In three detailed paragraphs the court revisited the jurisprudence on incomplete records. It emphasised that perfection is not required; adequacy for a just decision suffices. Re‐reading the transcribed evidence alongside the magistrate’s unchallenged narrative summary persuaded the court that every material aspect of the trial was available for scrutiny. The appellant therefore suffered no prejudice.

Turning to conviction, the court restated the limited scope of appellate interference with fact-findings, citing S v Zenzile and S v Chabedi. It found the child witnesses’ evidence clear, consistent, and corroborated by medical and scientific proof, and reasoned that their hesitation to report was understandable given their ages, fear, and the appellant’s monetary inducements. By contrast, the appellant’s denial was inherently improbable in the face of matching sexually transmitted infections and the absence of any alternative explanation.

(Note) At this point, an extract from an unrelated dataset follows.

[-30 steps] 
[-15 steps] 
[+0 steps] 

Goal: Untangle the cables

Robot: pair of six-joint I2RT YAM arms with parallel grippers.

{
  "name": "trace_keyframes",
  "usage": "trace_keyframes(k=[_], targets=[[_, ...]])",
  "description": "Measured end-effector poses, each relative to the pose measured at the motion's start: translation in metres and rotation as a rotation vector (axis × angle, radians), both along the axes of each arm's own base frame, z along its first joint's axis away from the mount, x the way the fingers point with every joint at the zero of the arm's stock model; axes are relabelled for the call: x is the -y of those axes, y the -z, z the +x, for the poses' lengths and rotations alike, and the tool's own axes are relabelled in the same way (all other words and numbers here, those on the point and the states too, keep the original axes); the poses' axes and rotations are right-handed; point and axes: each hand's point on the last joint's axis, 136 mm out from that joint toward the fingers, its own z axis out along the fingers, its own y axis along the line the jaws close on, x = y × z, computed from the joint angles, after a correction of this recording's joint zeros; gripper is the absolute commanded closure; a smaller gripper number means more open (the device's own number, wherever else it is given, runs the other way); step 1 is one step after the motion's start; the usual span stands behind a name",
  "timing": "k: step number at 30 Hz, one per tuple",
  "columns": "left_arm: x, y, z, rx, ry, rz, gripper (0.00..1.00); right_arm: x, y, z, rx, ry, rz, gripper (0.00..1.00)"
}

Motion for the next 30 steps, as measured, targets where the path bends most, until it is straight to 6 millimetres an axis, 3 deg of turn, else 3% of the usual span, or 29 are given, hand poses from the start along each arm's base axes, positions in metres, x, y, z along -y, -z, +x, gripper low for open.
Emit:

On sentence, the court reiterated that life imprisonment is prescribed for rape of minors unless substantial and compelling reasons exist. The appellant’s personal circumstances—thirty-three years old, single parent, first offender, and lengthy pre-trial incarceration—did not outweigh the gravity of the offences, the vulnerability of the victims, and the enduring harm caused. Retribution, deterrence, and the protection of children justified the sentence imposed.

REMEDY

The appeal against conviction and sentence was dismissed. The convictions on both counts of rape and the concurrent life sentences imposed by the Regional Court were affirmed.

LEGAL PRINCIPLES

An appeal court may rely on an incomplete or reconstructed record provided it enables a just determination of all issues and does not prejudice the accused.
Credibility findings of trial courts, especially regarding child witnesses in sexual-offence cases, stand unless tainted by demonstrable misdirection.
Under section 51(1) of the Criminal Law Amendment Act 105 of 1997, rape of a child under sixteen attracts life imprisonment unless substantial and compelling circumstances, objectively established, justify departure. The offender’s personal circumstances seldom outweigh the seriousness of the offence and the interests of society.